• GOAL OF THE EXERCISE
Give back the line in the listing below that contains "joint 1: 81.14" and all remaining lines, retyped exactly, through the last line.

• DATA BELOW
━━━

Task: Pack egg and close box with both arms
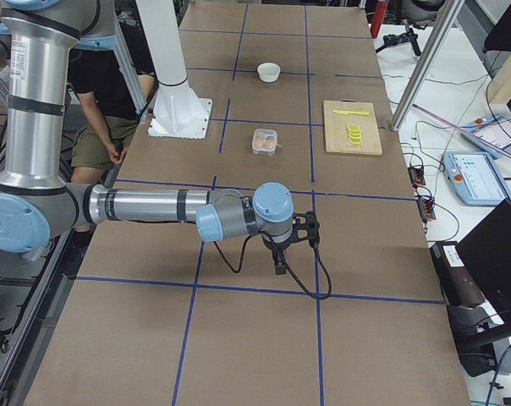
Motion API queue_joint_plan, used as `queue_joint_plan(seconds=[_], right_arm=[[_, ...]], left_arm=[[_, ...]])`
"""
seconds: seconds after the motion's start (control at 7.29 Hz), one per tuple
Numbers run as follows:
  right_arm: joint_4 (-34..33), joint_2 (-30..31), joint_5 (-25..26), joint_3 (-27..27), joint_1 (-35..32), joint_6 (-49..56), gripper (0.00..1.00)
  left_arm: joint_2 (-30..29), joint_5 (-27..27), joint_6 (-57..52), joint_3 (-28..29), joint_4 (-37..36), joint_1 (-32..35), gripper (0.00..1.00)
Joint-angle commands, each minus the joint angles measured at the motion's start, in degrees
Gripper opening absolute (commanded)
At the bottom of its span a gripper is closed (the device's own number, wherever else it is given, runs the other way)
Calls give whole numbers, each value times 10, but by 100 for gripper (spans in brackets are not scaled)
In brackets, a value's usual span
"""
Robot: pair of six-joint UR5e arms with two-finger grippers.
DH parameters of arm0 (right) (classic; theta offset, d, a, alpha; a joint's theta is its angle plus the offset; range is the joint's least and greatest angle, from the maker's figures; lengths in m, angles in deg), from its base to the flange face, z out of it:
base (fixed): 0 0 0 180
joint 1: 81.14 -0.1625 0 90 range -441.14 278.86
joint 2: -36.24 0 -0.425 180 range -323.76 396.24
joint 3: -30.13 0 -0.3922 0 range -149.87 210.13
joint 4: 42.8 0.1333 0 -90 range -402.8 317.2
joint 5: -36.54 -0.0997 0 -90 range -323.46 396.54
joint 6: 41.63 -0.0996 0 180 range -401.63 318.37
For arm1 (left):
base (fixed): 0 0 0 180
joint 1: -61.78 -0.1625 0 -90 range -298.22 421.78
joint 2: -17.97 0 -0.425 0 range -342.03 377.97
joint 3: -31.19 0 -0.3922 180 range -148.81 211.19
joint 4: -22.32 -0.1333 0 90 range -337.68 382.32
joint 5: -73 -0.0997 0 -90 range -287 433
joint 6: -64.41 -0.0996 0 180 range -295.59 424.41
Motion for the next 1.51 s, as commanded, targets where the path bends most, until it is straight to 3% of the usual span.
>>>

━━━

• TASK RESULT
joint 1: 81.14 -0.1625 0 90 range -441.14 278.86
joint 2: -36.24 0 -0.425 180 range -323.76 396.24
joint 3: -30.13 0 -0.3922 0 range -149.87 210.13
joint 4: 42.8 0.1333 0 -90 range -402.8 317.2
joint 5: -36.54 -0.0997 0 -90 range -323.46 396.54
joint 6: 41.63 -0.0996 0 180 range -401.63 318.37
For arm1 (left):
base (fixed): 0 0 0 180
joint 1: -61.78 -0.1625 0 -90 range -298.22 421.78
joint 2: -17.97 0 -0.425 0 range -342.03 377.97
joint 3: -31.19 0 -0.3922 180 range -148.81 211.19
joint 4: -22.32 -0.1333 0 90 range -337.68 382.32
joint 5: -73 -0.0997 0 -90 range -287 433
joint 6: -64.41 -0.0996 0 180 range -295.59 424.41
Motion for the next 1.51 s, as commanded, targets where the path bends most, until it is straight to 3% of the usual span.
>>>

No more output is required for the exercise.